*Exercise details:* Among the entries that follow, tally the lines with the string "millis". Give no more than the number.

↓↓↓

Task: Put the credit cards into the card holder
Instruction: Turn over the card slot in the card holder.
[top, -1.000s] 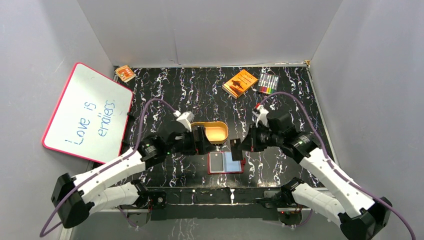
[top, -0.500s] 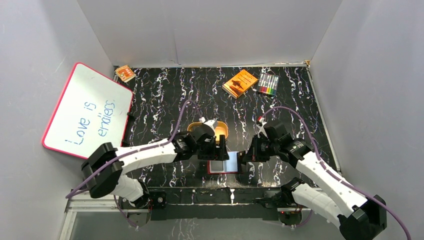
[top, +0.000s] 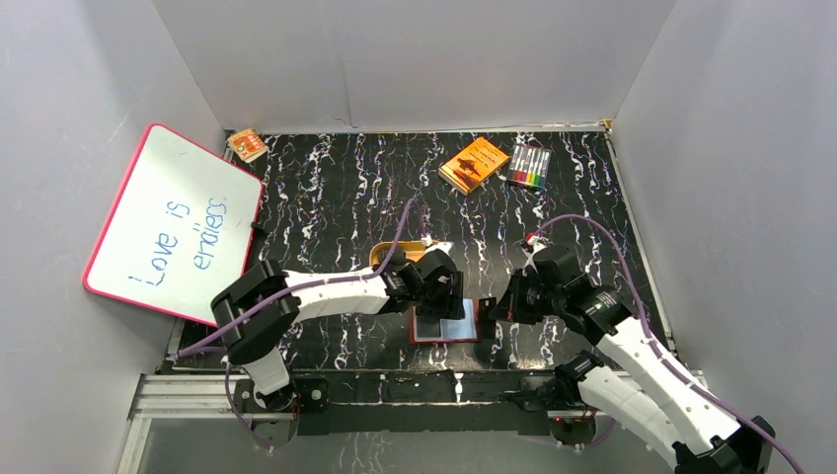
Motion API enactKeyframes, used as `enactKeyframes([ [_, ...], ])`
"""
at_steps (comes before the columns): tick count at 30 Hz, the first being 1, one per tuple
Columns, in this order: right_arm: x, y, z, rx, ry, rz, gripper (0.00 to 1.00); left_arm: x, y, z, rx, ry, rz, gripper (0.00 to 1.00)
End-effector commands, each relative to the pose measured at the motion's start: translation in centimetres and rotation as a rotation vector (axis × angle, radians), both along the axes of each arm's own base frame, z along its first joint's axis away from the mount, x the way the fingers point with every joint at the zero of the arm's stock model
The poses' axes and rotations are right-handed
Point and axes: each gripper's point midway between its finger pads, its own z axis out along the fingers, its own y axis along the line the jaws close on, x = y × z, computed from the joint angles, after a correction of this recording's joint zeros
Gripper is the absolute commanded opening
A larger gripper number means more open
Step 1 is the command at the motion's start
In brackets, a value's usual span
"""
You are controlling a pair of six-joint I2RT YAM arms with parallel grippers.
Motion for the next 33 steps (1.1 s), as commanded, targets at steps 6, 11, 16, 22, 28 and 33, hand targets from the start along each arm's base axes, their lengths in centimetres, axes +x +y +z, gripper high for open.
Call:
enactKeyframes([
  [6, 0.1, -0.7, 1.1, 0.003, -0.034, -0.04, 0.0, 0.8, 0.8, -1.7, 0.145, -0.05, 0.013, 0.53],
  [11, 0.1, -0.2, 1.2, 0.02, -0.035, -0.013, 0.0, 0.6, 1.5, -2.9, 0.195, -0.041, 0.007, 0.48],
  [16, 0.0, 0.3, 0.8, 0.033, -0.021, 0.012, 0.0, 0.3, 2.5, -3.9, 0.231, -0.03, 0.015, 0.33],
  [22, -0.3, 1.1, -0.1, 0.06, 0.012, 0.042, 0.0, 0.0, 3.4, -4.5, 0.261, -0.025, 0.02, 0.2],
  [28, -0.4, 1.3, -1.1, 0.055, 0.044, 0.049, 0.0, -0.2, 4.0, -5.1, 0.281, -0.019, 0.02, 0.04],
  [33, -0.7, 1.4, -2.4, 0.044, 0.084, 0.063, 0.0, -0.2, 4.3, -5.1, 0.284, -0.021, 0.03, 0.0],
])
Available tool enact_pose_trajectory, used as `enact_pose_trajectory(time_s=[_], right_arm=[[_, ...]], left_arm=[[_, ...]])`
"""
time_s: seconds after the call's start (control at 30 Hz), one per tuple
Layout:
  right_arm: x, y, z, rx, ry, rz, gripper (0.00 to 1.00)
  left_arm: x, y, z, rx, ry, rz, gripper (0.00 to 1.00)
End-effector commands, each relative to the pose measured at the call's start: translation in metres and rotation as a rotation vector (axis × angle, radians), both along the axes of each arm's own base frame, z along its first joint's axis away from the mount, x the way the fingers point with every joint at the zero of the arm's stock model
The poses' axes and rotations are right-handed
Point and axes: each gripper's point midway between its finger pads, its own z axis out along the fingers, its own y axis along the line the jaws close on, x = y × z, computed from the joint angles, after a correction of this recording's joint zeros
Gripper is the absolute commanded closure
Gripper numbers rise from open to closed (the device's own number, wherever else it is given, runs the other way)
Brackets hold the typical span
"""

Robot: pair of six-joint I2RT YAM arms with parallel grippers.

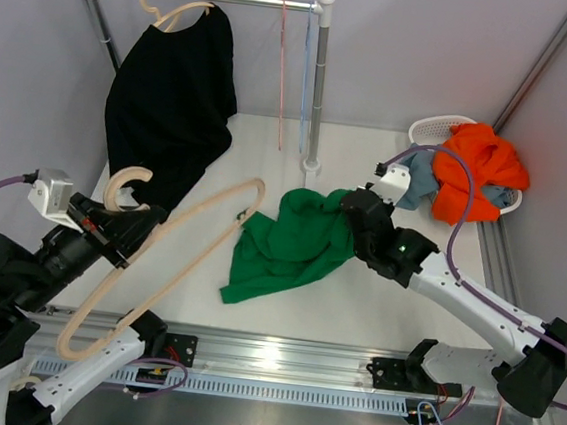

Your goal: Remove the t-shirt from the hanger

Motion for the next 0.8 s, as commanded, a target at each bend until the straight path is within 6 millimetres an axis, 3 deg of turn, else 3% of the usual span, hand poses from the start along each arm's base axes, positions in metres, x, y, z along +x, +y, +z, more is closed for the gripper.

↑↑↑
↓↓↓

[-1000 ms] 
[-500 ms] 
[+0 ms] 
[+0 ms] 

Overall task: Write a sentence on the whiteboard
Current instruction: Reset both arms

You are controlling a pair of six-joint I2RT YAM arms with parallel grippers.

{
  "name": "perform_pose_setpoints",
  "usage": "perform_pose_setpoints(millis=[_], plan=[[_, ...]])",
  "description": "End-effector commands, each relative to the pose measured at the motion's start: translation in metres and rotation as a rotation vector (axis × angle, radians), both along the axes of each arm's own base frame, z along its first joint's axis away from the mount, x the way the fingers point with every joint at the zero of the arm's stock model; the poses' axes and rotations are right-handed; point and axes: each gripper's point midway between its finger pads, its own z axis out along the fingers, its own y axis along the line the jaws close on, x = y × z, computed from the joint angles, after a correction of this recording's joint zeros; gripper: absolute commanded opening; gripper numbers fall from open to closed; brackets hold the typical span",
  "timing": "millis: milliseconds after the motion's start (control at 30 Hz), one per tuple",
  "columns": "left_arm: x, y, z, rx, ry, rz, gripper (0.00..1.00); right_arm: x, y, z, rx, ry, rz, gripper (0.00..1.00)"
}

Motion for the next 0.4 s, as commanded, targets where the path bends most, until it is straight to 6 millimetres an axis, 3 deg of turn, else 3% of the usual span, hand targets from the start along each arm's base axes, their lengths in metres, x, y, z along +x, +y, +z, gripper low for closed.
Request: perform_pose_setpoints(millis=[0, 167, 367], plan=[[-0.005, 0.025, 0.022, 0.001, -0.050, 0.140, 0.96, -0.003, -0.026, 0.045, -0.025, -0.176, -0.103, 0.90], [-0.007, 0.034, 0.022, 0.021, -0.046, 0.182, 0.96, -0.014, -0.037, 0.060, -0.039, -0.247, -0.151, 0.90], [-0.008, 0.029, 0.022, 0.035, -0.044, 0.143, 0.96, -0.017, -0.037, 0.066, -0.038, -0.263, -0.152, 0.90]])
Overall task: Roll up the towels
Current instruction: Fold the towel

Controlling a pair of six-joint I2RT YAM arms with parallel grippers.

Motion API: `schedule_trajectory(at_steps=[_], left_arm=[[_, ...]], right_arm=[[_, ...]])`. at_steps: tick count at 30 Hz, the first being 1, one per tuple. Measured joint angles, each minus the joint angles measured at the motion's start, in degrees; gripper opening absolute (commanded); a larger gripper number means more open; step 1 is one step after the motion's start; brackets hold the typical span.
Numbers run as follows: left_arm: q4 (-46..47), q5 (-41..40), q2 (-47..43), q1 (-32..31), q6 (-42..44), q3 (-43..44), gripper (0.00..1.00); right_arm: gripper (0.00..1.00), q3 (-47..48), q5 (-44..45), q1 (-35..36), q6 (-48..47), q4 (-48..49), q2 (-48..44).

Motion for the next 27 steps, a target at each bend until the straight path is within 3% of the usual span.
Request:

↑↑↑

*Output:* 3